Friday, June 7, 2013

Privacy and politics


He is not having an easy time of it.

President Obama ran on a political platform that included a few hard to deliver promises.  Just one of those that he has encountered is closing the prison at Guantanamo Bay.  He pledges a policy of preferring to capture terrorists rather than kill them, but then recommits himself to closing the detention center...with no suggestion of an alternative to take these proposed captives.  Like many people, I find the situation at Guantanamo to be deplorable, but there needs to be viable solution in the offing before something can be done.

Now the President faces another problem a-brewin' (lordy, I've been living in Indiana for less than a year and the slang is filtering into me.) Obama has always touted himself to have an administration of transparency.  That is until a report was released stating that in an operation called PRISM, the National Security Agency had collected phone records on millions of Americans...and tapped into the servers of the nine largest internet firms in the U.S.  

This means the monitoring of email, video, audio, and sent documents.  We're talking about companies such as Yahoo, Microsoft, Facebook, Google, YouTube, and Facebook, although Mark Zuckerberg has stated that the government does not have direct access to Facebook's servers. On the other hand, the Guardian has reported that much of the information mining conducted by both the NSA and the FBI was done without the knowledge of the IT corporations involved.

In Obama's defense, the report did show that this project began back in 2007 while Bush was in office.  That said, the graph demonstrating the amount of monitoring involved spikes up considerably during Obama's presidency. 

So do you feel violated?  I'm not so sure that I do.  I remember learning all the way back in the very early 1990s that almost all communication worldwide is passively monitored (heck, it was even in the 1998 movie, Enemy of the State.)  This means that security devices scan and wait for keywords such as "bomb" or "assassination" or any number of others.  Many are likely to be specific to Arabic, Farsi, or another language spoken by potential enemies.

Of course people can use the words I just listed in any number of ways that have nothing to do with terrorism or crime of any nature.  That's when the NSA shrugs, maybe documents it, and then moves on to other things.  But here's the rub: an opponent of such an operation might argue, "do you really trust them to do that?"

Does this mean that our government is keeping files on all of us with intimate details of our daily activities?  Probably, although I'm hesitant to conjecture on just how intimate they get.  A conspiracy theorist might claim that these files are kept so that they may be released if someone gets too outspoken about one policy or another.  The individual's dirty secrets (which we all have) are laid bare and they are then humiliated into obscurity or at least discredited.
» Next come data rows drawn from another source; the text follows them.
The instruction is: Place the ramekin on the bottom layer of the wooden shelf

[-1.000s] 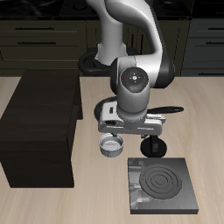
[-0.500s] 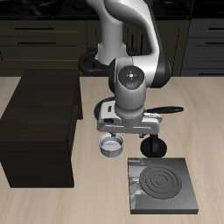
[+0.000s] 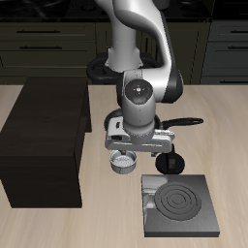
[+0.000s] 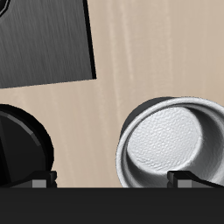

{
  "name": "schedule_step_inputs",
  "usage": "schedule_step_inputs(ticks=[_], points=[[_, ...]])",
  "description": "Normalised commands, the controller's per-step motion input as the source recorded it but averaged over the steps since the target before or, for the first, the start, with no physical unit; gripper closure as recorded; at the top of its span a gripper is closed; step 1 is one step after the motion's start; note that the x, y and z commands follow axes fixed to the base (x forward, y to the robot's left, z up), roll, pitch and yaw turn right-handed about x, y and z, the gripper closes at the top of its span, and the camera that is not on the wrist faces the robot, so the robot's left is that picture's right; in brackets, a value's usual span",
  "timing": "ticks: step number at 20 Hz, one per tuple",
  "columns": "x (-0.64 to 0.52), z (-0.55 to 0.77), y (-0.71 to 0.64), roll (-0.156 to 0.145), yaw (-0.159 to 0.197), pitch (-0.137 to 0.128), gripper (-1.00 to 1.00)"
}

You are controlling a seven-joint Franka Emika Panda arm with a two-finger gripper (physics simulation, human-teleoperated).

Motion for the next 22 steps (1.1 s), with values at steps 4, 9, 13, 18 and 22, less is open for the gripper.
schedule_step_inputs(ticks=[4,9,13,18,22], points=[[0.04,-0.18,0.01,0.018,0.02,-0.001,-1.0],[0.11,-0.22,-0.03,0.002,-0.019,0.029,1.0],[0.03,-0.03,-0.05,-0.009,0.012,0.007,1.0],[0.0,0.13,-0.18,-0.029,0.014,-0.015,1.0],[0.01,0.14,-0.23,-0.033,0.015,-0.024,1.0]])
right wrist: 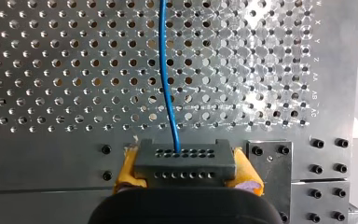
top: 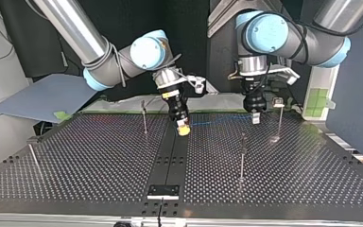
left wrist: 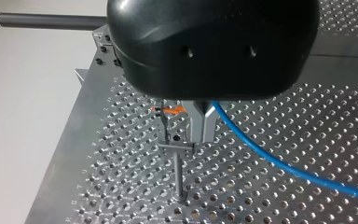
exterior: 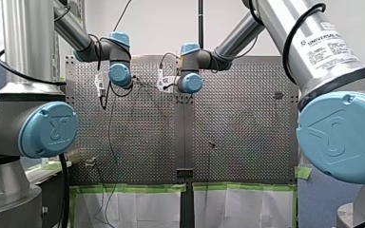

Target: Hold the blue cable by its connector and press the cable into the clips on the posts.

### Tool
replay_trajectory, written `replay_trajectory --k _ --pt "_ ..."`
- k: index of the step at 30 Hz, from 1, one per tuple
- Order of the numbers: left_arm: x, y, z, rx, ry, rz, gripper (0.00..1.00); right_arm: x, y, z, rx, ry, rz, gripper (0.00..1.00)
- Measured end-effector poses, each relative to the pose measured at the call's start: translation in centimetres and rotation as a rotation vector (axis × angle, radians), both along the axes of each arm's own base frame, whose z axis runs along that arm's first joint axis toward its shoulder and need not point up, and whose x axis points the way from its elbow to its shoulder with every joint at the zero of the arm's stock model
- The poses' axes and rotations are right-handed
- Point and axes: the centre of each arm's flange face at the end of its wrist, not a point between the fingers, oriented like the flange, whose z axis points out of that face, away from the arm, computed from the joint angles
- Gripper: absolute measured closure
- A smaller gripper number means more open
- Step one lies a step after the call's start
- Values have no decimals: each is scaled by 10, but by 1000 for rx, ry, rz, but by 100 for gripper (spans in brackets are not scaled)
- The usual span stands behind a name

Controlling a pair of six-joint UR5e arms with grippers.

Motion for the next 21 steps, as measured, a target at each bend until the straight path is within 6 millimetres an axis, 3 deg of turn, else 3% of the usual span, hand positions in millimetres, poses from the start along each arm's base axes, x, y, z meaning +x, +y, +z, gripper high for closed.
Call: replay_trajectory --k 7,21 --pt "9 2 -6 4 10 -6 100 0 -6 5 5 -6 5 100" --pt "19 2 8 -15 -14 -12 100 8 -15 16 13 -17 23 100"
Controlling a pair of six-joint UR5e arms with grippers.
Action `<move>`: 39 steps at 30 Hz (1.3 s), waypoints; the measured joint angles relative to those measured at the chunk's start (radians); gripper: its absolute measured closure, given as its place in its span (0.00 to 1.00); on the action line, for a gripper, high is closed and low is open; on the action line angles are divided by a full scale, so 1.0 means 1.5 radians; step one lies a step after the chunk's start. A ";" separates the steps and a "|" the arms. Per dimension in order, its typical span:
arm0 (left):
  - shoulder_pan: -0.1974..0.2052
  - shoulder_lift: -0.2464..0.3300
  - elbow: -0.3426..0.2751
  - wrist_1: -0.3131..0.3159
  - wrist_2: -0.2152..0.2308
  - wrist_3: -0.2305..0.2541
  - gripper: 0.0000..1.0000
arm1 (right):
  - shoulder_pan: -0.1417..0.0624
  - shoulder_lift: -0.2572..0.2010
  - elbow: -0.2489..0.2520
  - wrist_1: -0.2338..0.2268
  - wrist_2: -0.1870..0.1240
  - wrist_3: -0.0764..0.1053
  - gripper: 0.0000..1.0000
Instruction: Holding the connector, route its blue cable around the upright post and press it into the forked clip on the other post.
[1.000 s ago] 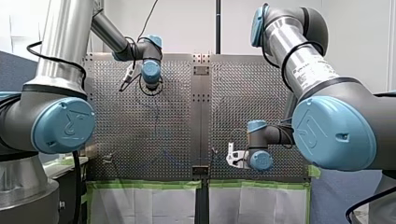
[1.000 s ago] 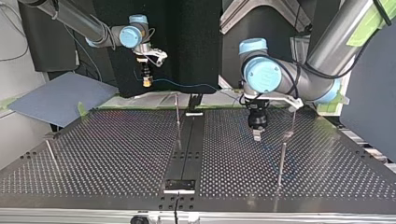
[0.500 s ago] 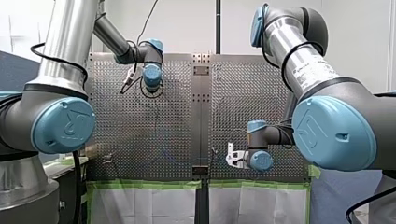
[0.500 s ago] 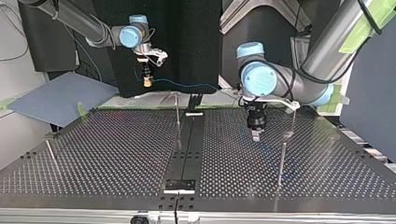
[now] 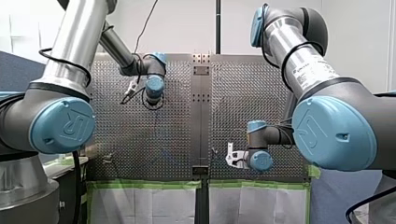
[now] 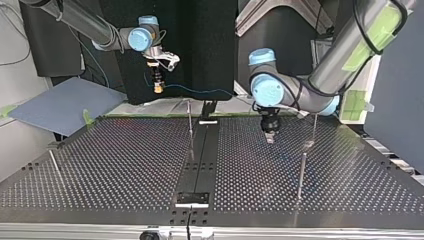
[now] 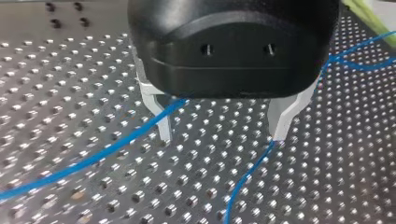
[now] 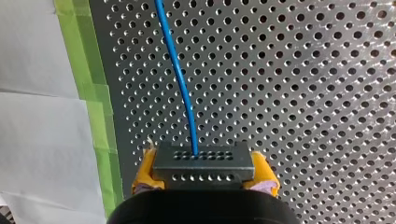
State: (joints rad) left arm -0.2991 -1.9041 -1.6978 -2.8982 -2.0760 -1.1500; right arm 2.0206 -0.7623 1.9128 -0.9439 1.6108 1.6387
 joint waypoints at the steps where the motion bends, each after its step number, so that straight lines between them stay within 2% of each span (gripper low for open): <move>1: -0.002 -0.006 0.000 -0.001 0.000 0.001 0.00 | 0.000 0.000 0.000 0.000 0.000 0.000 1.00; 6: -0.012 -0.033 0.000 -0.006 -0.009 0.005 0.00 | 0.000 0.000 0.000 0.000 0.000 0.000 1.00; 14: -0.028 -0.079 0.000 -0.012 -0.042 -0.007 0.00 | 0.001 0.000 0.000 0.001 0.000 0.000 1.00; 26: -0.030 -0.110 0.001 0.009 -0.090 -0.013 0.00 | 0.004 0.000 -0.001 0.001 0.000 0.000 1.00; 39: -0.023 -0.178 0.002 0.042 -0.095 -0.015 0.00 | 0.005 0.000 -0.003 -0.001 0.000 0.000 1.00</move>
State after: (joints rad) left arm -0.3341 -2.1717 -1.6952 -2.8345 -2.2186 -1.1728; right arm 2.0275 -0.7621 1.9081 -0.9457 1.6108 1.6387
Then there are those who object to such surveillance on the principle of it.  No one's privacy should be invaded, they may argue, for any reason because it is against the Constitution.  So would you feel comfortable if your privacy no longer truly existed?  Would you be okay with it if it stopped something like the Boston bombings from happening?  Ultimately this will be something for legal scholars and our government as a whole (hopefully) to sort out.  Glad I'm not the one to have to do it because all I see here are various shades of gray.

Being president must suck.  I don't know why anyone would want to do it.  I'd abdicate so fast it would make your head spin.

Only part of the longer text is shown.